The Makefile provides a set of high‑level commands that abstract away the low‑level container and Python steps.
| Target | What it does | Typical usage |
|---|---|---|
make run |
Starts the Agent0 container and the target sandbox environment (e.g., llm_local). |
make run |
make prompt |
Sends a prompt from a file to the running Agent0 instance using run_agent.py. |
make prompt |
make ui |
Starts the environment and opens the Agent0 UI in your default browser. | make ui |
make all |
Runs stop → run → prompt in one shot. |
make all |
make stop |
Stops and removes the containers, cleaning the environment. | make stop |
Example workflow:
# 2️⃣ Run the attack script (terminal mode)
make prompt SANDBOX=llm_local PROMPT_FILE=prompt_1
make prompt SANDBOX=llm_local PROMPT_FILE=prompt_2
make prompt SANDBOX=llm_local PROMPT_FILE=prompt_3
# (and so on)...The sandbox also exposes the Agent0 UI on http://localhost:50001. After running
make ui- Open your browser and navigate to
http://localhost:50001. - You will see the Agent0 chat interface.
- Open and new chat and type in any prompt (including the adversarial one) and hit Enter.
- The Agent0 instance will process the prompt and interact with the sandbox.
Why use the UI?
- Real‑time interaction mirrors a production chat client.
- No need to re‑run
make promptfor each tweak – just type a new message. - Visual feedback (agent thoughts, tool usage) helps debugging.
All runtime parameters are driven by two files:
This file controls the Agent0 configuration, including model selection and tools. It is mounted into the container at runtime.
{
"chat_model": {
"provider": "google",
"model_name": "gemini-2.5-flash",
...
},
...
}You can edit any field to point at a different provider or adjust hyper‑parameters. The JSON is read at start‑up by the Agent0 container, so changes take effect after a make stop && make run cycle.
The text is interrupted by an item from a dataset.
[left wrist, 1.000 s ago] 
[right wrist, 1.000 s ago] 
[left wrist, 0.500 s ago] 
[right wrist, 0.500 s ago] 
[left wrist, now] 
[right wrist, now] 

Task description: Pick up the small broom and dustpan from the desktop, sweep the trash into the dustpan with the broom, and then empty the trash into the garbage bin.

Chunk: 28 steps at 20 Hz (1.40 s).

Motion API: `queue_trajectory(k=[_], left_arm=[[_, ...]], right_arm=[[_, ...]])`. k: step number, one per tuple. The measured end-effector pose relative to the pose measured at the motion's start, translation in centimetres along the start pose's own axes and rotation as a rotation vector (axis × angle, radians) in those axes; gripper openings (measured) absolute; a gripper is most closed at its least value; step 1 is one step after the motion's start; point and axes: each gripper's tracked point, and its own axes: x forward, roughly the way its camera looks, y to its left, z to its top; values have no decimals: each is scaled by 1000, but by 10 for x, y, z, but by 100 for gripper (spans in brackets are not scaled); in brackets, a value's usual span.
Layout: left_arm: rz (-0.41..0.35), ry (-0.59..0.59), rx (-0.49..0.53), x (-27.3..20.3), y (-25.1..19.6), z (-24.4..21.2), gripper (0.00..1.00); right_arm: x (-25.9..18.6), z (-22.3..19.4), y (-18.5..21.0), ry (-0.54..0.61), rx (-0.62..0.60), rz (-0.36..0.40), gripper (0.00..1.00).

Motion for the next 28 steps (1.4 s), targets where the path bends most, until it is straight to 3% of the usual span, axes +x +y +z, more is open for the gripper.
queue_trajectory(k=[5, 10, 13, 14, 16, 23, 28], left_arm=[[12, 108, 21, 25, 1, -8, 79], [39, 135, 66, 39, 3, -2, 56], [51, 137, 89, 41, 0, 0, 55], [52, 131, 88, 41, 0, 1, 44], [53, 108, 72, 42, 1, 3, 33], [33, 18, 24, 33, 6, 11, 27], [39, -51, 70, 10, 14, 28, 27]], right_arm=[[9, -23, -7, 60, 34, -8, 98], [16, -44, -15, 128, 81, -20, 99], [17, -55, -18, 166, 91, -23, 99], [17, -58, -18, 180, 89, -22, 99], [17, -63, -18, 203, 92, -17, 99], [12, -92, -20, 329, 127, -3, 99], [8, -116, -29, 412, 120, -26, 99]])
Both the Agent0 container and the client rely on environment variables for authentication with external services. Create a file named .env at the root of the agent0 directory (it is already listed in .gitignore). Example:
# Google Gemini API key
GOOGLE_API_KEY=your‑google‑gemini‑key-here
# Optional: OpenAI key if you switch providers
OPENAI_API_KEY=sk‑your‑openai‑key- Never commit
.env– it is excluded by.gitignorefor security. - The
uv runcommand automatically loads this file, so you do not need to export variables manually. - If a required key is missing, the application will abort with a clear error message.